Nearly 6 million Ukrainians, mostly women and children, have fled their country since Russia’s invasion, according to the UN refugee agency. Hundreds of thousands have settled in neighboring countries, such as Romania and Slovakia, or gone elsewhere in Europe to rebuild their lives.

Biden has long been interested in the plight of refugees around the world.

In 2011, when her husband was vice president, she traveled to drought-stricken East Africa to visit Somali hungry refugees at Dadaab camp in Kenya. In 2017, she visited refugees in Chios, Greece, as part of the work of the humanitarian organization Save The Children, on whose board she worked.

Some refugee advocates said Biden’s trip would send a message that the United States is taking its humanitarian commitment to the Ukrainian people seriously.

“Every first lady has a comprehensive awareness-raising platform, and this trip will be an important tool for mobilizing additional support for those forced to leave their homeland,” said Krish O’Mara Vignaraja, president and CEO of the Lutheran Service. for Immigration and Refugees and former political director of First Lady Michelle Obama.

Biden’s trip was followed by other US government officials visiting Kyiv, the capital of Ukraine, to meet with President Vladimir Zelensky, including House Speaker Nancy Pelosi, Defense Minister Lloyd Austin and Secretary of State Anthony Blinken.

President Biden visited Ukrainian refugees in March during a bus stop in Poland, closest to Ukraine during the war. The White House says he has no plans to visit Kyiv.

Jill Biden continued his trip to Bucharest on Saturday with briefings on humanitarian efforts, a meeting with Romania’s first lady Carmen Johannes and a tour of a school where Ukrainian refugee students are enrolled. The first lady is a professor of English at the municipal college.

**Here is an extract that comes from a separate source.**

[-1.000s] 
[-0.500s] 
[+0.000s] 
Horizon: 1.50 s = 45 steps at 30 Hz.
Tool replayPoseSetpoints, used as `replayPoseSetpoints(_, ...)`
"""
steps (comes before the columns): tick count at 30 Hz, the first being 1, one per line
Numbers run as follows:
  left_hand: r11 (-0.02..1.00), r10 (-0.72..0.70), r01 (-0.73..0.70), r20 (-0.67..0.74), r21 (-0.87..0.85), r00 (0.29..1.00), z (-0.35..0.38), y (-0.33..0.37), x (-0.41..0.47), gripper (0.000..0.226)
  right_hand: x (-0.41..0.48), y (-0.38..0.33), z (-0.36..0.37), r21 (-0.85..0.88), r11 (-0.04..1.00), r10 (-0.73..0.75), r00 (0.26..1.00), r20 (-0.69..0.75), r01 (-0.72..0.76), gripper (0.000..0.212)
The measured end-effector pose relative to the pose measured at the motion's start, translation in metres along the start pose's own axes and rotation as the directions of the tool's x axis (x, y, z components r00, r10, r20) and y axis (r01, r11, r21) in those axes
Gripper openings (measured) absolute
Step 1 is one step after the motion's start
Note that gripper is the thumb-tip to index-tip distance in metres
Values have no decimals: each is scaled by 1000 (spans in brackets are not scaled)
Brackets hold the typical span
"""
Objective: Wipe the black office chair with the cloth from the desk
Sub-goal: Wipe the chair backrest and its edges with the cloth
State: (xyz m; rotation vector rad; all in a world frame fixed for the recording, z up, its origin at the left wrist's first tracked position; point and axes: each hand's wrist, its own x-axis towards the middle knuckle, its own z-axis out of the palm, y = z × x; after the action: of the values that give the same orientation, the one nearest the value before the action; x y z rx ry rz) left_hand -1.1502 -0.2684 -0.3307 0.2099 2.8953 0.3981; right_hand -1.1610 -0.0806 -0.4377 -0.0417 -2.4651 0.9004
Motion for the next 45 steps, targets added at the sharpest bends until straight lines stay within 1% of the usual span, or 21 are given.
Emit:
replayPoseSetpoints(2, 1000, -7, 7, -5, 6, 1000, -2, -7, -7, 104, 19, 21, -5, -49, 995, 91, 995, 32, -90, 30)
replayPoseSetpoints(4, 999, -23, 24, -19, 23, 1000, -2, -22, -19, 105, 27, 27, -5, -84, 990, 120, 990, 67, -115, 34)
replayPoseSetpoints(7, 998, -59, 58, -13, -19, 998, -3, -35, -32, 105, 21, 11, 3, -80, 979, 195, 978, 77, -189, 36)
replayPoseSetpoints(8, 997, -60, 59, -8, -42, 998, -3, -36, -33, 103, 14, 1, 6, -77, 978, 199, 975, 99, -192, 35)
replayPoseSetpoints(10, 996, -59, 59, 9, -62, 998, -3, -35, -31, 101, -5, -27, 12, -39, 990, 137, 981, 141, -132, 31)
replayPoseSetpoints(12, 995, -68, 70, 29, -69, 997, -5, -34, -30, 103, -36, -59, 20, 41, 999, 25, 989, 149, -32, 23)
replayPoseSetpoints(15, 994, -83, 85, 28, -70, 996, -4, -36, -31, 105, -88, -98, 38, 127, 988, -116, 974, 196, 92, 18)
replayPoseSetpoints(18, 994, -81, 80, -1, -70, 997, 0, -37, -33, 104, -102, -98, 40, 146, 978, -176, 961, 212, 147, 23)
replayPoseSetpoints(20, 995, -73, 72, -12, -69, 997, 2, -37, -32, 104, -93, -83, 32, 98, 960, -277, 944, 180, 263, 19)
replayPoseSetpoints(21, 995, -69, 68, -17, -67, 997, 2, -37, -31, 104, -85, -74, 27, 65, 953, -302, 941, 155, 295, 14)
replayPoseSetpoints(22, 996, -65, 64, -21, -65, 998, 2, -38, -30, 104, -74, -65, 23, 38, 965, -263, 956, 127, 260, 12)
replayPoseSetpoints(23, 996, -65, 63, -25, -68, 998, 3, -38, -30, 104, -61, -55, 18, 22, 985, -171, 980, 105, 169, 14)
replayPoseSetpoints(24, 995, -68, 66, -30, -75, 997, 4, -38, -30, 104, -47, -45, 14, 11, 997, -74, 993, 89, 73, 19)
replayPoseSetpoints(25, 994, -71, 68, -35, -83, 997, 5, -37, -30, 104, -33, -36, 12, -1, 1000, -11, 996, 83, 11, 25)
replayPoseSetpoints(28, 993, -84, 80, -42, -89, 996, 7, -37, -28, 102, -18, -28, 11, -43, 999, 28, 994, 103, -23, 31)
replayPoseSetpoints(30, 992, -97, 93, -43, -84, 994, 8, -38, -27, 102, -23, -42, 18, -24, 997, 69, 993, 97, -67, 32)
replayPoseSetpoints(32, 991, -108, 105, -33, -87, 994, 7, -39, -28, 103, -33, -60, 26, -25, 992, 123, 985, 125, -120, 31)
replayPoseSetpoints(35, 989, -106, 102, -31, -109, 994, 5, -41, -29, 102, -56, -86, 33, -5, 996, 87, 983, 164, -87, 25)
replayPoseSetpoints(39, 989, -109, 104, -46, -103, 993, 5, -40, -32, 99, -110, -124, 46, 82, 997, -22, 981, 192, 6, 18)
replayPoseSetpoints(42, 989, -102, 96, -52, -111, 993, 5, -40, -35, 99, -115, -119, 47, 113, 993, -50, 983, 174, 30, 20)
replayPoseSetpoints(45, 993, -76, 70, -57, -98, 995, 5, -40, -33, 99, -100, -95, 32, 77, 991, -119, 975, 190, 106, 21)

On Sunday in Slovakia, Biden will visit the city-run refugee center and public school in Kosice, which also hosts Ukrainian refugee students, to take part in Mother’s Day events with Ukrainian and Slovak mothers and children. She will also visit the border crossing between Slovakia and Ukraine in Vysne Nemeke, Slovakia.

The White House declined to comment on whether she would cross the border and enter Ukraine.

On Monday, she met with Slovak President Zuzana Chaputova, the country’s first female president, before Biden returned to Washington.